[COLLECTED MATERIAL]
================================
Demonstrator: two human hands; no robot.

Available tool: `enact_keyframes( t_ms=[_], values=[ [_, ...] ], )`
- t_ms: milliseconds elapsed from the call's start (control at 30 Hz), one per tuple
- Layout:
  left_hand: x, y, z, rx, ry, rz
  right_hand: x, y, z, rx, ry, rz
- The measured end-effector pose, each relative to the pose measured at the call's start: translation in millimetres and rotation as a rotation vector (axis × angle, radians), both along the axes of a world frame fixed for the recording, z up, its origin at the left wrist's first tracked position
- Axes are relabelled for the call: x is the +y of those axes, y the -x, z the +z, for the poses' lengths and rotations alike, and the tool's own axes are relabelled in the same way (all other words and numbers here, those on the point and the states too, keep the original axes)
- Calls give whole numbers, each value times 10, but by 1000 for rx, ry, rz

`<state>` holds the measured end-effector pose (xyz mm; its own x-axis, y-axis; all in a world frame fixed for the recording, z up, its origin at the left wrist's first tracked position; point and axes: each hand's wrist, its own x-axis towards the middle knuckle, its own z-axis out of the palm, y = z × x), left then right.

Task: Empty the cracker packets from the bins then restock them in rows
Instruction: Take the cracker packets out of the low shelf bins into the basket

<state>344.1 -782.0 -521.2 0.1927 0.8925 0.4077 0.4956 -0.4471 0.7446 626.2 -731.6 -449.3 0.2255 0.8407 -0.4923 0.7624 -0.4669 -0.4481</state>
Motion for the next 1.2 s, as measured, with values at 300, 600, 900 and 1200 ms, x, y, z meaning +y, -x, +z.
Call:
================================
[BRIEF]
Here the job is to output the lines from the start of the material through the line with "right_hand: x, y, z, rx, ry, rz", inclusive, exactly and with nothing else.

[EXERCISE OUTPUT]
Demonstrator: two human hands; no robot.

Available tool: `enact_keyframes( t_ms=[_], values=[ [_, ...] ], )`
- t_ms: milliseconds elapsed from the call's start (control at 30 Hz), one per tuple
- Layout:
  left_hand: x, y, z, rx, ry, rz
  right_hand: x, y, z, rx, ry, rz

That concludes the answer to the exercise.